L’Union européenne a dégainé ce jeudi des représailles à hauteur de 93 milliards d’euros en cas d’échec des négociations commerciales avec les États-Unis. Parmi la liste des marchandises qui seraient taxées en réponse aux droits de douane de Trump, l’Europe a de nouveau ciblé le bourbon américain.L'Union européenne est-elle encore en train de mettre une « cible dans le dos » des vins et spiritueux français, comme le redoutent les représentants du secteur ? Les États européens ont donné ce jeudi 24 juillet leur feu vert à des représailles à hauteur de 93 milliards d'euros, qui s'appliqueraient dès le 7 août si les négociations commerciales avec les États-Unis devaient échouer, ont indiqué des diplomates jeudi.
L'UE a préparé une liste de marchandises américaines qui seraient taxées si les États-Unis de Donald Trump devaient appliquer des droits de douane de 30 % sur les importations européennes, comme ils ont menacé de le faire, à compter du 1er août. Une première liste déjà adoptée à hauteur de 21 milliards d'euros, à laquelle s'est ajoutée une deuxième liste à hauteur de 72 milliards d'euros.
« Ne nous surexposons pas »
L'UE a décidé ce jeudi de fusionner ces deux listes, qui comprennent un très grand nombre de marchandises : soja, avions, voitures... Ou encore le bourbon américain. Une stratégie dangereuse pour Jean-Marie Fabre, président du syndicat des vignerons indépendants, interrogé par La Tribune ce jeudi. « Surtout, ne nous surexposons pas », met en garde le vigneron, qui se dit aligné avec l'ensemble du secteur vins et spiritueux.

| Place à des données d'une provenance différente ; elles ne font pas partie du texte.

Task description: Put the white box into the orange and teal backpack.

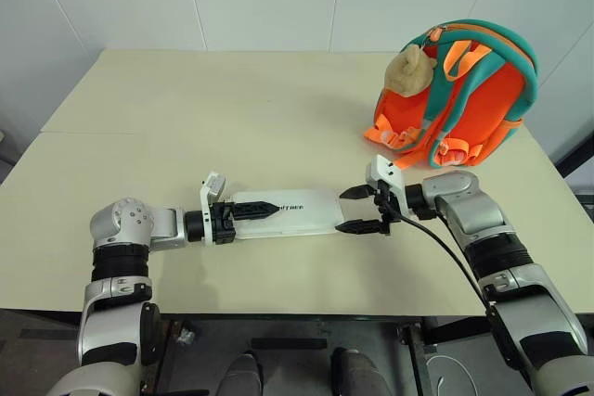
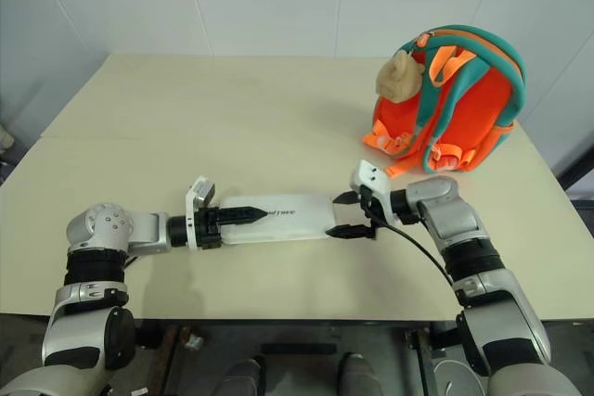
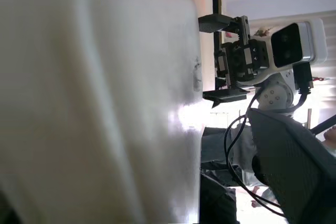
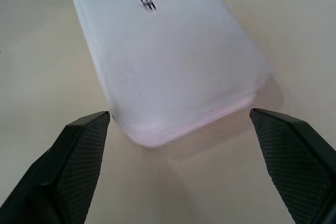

« En tout cas, ne commettons pas la même erreur qu'au mois de mars dernier », exhorte Jean-Marie Fabre. Pour rappel, l'UE avait annoncé déjà des droits de douane sur le bourbon américain parmi les contre-mesures aux surtaxes de Donald Trump sur l'acier et l'aluminium. En réponse, le président américain avait alors menacé de droits de douane de 200 % sur les vins, champagnes et alcools français et européens.